Activity:
An exact transcription of all the data is required.
::: Data section
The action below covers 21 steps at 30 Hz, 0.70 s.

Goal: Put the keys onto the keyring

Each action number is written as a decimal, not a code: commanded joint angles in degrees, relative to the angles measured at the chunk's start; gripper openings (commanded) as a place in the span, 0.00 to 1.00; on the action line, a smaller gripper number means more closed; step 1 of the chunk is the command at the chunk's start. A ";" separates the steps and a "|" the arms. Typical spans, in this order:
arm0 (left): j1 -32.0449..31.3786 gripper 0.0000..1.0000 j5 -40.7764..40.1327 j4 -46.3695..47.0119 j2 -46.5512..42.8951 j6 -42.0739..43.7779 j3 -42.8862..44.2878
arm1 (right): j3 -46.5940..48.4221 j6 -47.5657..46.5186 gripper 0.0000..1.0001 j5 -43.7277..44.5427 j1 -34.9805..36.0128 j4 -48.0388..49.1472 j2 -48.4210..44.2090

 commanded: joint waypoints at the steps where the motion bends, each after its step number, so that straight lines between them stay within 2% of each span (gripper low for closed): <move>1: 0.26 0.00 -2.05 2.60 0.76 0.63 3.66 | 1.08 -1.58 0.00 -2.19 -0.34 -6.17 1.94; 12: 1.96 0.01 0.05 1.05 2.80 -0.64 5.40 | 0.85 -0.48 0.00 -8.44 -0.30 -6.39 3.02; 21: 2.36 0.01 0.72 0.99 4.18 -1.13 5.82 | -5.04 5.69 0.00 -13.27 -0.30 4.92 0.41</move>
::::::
Problem solution:
The action below covers 21 steps at 30 Hz, 0.70 s.

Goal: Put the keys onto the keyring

Each action number is written as a decimal, not a code: commanded joint angles in degrees, relative to the angles measured at the chunk's start; gripper openings (commanded) as a place in the span, 0.00 to 1.00; on the action line, a smaller gripper number means more closed; step 1 of the chunk is the command at the chunk's start. A ";" separates the steps and a "|" the arms. Typical spans, in this order:
arm0 (left): j1 -32.0449..31.3786 gripper 0.0000..1.0000 j5 -40.7764..40.1327 j4 -46.3695..47.0119 j2 -46.5512..42.8951 j6 -42.0739..43.7779 j3 -42.8862..44.2878
arm1 (right): j3 -46.5940..48.4221 j6 -47.5657..46.5186 gripper 0.0000..1.0001 j5 -43.7277..44.5427 j1 -34.9805..36.0128 j4 -48.0388..49.1472 j2 -48.4210..44.2090

 commanded: joint waypoints at the steps where the motion bends, each after its step number, so that straight lines between them stay within 2% of each span (gripper low for closed): <move>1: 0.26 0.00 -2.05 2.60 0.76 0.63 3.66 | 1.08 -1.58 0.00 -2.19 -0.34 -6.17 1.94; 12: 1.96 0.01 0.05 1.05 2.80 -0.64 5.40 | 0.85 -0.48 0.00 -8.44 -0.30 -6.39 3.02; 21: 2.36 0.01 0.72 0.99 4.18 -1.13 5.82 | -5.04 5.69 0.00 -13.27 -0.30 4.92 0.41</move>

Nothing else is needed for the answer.